Althea Thauberger, "A Memory Lasts Forever," 2004, production stills, DVD installation.
Althea Thauberger: A Memory Lasts Forever, a co-production of the Berkeley Art Museum and Presentation House Gallery,
April 30-June 5, 2005, Presentation House Gallery, North Vancouver
July 14 - August 21, Art Gallery of Greater Victoria, Victoria
As part of the nationally touring Sobey Art Award exhibition.
Althea Thauberger began her art practice as a photographer and now produces primarily film and video. Born in 1970 in Saskatoon, she currently lives in Vancouver.
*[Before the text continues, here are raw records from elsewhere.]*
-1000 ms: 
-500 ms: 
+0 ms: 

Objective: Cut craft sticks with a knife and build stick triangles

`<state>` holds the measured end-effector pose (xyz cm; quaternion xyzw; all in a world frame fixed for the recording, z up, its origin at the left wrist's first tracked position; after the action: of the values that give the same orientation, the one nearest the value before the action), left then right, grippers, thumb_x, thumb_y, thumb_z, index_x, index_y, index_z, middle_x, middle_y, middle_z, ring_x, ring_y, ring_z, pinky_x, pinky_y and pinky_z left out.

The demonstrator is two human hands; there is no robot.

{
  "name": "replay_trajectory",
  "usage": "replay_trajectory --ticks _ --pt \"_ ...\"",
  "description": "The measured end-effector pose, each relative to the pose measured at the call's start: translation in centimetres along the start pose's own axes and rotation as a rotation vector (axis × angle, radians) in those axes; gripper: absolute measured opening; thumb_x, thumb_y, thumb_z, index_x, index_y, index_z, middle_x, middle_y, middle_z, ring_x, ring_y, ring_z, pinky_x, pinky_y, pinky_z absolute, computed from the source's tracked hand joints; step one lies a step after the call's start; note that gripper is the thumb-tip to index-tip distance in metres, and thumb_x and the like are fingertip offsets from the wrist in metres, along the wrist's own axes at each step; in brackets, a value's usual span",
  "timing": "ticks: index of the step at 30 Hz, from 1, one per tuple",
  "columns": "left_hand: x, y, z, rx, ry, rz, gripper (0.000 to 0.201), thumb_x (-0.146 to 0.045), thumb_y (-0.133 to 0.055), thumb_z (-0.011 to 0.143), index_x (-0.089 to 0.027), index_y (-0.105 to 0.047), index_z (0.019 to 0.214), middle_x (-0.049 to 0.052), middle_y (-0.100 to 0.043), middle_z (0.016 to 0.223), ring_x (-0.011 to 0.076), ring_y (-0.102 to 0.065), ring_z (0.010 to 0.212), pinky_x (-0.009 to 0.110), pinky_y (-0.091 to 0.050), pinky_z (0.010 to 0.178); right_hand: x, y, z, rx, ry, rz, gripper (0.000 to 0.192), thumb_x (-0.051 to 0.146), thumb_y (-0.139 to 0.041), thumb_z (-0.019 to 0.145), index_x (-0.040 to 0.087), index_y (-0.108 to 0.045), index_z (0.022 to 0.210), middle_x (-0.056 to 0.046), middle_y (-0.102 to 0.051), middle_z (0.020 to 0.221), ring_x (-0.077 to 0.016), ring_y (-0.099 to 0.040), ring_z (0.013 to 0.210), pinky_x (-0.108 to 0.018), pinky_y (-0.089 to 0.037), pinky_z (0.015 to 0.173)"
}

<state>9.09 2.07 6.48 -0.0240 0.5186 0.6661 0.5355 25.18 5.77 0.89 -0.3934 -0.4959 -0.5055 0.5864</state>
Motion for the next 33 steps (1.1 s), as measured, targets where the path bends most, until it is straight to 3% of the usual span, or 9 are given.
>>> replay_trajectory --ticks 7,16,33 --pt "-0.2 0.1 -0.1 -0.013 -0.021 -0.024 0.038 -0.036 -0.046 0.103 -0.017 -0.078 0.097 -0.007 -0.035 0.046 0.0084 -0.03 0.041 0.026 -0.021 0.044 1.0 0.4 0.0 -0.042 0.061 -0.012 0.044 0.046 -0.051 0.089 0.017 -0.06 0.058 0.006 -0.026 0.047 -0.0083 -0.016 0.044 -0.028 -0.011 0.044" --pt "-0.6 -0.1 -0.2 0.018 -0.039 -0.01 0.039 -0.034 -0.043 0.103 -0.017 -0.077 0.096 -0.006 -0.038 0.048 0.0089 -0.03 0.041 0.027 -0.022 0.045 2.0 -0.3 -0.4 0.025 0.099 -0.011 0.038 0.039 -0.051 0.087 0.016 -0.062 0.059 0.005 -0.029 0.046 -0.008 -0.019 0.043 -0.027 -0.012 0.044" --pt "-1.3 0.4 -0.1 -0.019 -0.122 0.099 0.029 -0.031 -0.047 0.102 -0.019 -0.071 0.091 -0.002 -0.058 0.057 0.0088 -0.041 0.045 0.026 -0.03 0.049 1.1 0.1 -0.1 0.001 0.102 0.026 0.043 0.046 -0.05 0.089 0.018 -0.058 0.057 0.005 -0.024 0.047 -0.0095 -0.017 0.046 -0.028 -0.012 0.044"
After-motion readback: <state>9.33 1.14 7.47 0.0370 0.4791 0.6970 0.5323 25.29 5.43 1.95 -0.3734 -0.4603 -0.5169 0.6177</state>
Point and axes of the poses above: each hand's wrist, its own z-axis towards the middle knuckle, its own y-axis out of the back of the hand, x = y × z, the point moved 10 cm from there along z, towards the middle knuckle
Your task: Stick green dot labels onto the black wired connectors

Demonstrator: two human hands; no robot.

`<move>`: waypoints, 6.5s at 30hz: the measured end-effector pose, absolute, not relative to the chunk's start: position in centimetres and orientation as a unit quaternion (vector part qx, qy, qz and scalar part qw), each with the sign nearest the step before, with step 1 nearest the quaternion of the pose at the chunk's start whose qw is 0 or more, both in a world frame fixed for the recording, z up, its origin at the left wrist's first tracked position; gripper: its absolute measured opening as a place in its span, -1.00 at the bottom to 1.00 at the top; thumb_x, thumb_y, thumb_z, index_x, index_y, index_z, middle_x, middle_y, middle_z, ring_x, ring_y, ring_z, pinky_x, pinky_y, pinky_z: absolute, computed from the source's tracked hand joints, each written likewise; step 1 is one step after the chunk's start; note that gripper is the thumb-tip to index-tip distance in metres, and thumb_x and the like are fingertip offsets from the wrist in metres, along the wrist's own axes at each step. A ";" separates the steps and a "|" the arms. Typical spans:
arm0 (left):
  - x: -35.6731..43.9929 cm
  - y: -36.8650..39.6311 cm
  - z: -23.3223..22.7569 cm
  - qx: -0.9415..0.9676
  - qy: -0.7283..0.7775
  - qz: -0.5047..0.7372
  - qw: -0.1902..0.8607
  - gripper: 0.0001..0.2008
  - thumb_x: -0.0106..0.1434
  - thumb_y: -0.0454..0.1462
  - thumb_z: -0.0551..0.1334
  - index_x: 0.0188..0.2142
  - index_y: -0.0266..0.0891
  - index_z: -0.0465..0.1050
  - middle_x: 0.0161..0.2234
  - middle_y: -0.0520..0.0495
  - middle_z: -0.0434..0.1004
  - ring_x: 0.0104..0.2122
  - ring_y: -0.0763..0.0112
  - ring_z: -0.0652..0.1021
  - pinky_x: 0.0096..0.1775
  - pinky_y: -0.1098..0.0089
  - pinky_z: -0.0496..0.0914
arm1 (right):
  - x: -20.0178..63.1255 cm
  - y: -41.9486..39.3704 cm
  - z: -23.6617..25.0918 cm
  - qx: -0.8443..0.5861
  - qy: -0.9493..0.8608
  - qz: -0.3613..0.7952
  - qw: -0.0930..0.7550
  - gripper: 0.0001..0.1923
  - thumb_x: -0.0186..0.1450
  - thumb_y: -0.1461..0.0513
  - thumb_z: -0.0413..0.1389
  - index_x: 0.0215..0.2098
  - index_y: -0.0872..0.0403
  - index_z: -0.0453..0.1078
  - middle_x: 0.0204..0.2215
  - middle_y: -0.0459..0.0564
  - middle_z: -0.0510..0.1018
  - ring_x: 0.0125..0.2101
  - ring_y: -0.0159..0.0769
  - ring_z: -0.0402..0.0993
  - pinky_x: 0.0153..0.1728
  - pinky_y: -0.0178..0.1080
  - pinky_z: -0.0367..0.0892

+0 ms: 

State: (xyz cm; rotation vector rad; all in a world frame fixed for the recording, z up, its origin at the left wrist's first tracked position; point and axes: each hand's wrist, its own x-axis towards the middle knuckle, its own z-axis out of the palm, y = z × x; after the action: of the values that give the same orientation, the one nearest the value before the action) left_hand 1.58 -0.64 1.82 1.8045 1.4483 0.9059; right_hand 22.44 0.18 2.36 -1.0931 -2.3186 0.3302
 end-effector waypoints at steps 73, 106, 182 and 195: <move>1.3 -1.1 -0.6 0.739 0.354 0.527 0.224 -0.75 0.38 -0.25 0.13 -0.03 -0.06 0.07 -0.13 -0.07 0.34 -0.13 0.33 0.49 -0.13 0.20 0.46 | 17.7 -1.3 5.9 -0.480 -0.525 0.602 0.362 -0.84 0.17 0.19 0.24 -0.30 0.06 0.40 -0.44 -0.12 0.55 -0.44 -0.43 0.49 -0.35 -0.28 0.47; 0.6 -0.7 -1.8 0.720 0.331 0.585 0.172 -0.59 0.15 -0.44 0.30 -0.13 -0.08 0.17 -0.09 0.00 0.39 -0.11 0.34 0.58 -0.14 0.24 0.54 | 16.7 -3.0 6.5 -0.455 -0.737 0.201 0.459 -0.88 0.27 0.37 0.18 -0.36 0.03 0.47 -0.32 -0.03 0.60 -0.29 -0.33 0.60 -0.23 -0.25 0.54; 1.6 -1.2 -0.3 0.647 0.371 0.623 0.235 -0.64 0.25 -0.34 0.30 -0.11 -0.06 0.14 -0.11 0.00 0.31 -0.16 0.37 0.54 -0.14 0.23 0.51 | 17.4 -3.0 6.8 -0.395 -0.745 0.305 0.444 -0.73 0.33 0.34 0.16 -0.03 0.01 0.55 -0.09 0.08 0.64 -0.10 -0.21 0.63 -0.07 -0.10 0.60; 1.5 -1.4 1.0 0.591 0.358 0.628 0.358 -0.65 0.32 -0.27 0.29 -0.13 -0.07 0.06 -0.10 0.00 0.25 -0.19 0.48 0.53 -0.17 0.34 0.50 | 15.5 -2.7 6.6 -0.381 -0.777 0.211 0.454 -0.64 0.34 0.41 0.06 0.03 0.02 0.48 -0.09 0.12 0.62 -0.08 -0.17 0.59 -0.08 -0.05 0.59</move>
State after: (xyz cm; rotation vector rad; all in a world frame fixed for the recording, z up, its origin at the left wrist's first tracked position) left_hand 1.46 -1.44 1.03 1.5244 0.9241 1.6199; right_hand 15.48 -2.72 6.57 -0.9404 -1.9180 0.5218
Thauberger has exhibited extensively since graduating with an MFA from the University of Victoria in 2002, and she has already gained international critical acclaim. In 2004 she was one of five artists short-listed for the Sobey Art Award, the pre-eminent prize for young Canadian artists.
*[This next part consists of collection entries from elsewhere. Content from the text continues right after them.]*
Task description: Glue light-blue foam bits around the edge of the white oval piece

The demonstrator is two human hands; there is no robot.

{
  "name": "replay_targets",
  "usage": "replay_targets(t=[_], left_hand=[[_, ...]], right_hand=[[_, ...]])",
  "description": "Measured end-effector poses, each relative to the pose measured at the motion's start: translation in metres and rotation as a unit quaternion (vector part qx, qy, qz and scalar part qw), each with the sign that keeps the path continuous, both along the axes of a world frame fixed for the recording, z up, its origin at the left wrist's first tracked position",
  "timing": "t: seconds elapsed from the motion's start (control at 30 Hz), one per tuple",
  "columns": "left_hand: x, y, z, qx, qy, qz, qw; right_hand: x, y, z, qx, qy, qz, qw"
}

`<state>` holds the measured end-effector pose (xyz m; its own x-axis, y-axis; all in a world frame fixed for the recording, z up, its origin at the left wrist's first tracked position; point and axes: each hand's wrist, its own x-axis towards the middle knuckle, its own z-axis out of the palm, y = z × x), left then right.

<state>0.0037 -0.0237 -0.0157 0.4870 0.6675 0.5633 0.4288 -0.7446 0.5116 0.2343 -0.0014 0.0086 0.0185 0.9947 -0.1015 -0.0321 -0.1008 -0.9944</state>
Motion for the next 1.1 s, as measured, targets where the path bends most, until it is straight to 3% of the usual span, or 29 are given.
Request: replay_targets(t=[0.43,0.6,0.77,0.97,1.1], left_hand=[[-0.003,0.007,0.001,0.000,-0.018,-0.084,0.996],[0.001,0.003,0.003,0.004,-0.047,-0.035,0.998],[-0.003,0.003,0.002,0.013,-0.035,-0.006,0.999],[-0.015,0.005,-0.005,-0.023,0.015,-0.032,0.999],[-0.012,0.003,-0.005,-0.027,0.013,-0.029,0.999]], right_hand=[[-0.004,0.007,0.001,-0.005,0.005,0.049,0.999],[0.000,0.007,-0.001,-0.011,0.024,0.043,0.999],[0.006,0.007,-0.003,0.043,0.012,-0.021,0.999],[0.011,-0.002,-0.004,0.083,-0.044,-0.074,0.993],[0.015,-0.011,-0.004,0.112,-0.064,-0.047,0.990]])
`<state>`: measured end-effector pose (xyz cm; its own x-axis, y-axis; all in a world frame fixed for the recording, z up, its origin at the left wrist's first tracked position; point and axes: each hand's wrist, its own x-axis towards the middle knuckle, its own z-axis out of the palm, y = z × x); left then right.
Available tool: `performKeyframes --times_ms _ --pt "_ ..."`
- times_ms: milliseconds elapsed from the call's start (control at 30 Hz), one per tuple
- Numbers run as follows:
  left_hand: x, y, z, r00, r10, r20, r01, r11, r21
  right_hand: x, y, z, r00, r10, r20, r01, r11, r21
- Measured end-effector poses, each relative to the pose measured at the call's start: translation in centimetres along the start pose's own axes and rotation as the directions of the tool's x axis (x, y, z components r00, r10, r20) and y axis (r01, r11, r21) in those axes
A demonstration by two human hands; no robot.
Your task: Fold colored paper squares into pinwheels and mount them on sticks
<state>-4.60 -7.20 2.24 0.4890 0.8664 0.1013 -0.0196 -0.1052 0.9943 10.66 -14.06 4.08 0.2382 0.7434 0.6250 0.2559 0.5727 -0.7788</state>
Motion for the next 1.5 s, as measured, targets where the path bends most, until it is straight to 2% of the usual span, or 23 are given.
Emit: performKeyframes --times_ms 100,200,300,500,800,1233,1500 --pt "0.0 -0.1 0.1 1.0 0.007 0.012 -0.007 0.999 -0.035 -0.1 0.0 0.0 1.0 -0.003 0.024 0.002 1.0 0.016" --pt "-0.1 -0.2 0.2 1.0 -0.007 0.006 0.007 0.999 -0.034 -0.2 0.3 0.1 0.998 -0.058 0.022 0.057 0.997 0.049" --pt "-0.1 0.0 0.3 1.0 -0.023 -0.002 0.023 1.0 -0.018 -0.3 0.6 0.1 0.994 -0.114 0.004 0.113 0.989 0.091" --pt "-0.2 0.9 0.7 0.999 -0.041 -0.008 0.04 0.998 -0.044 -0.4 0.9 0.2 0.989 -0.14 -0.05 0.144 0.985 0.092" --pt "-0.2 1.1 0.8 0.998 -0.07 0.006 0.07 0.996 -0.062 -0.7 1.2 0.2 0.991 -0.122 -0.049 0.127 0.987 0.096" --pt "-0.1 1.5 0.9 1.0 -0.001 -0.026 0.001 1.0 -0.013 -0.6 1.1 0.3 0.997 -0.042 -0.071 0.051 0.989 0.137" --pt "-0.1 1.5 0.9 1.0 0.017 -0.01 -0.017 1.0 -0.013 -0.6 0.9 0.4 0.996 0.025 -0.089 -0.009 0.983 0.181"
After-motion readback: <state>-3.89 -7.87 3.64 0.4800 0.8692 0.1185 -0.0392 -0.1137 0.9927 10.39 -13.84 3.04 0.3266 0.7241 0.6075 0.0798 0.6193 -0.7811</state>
Thauberger’s artworks are often concerned with the social document and self expression, and allude to popular forms of music and drama. In addition to contemporary modes, her influences include the histories of painting and photography. Her portraits of social landscapes tend to locate people in natural settings, as in the recent work, Songstress, and a new project set in a remote wilderness community of tree-planters.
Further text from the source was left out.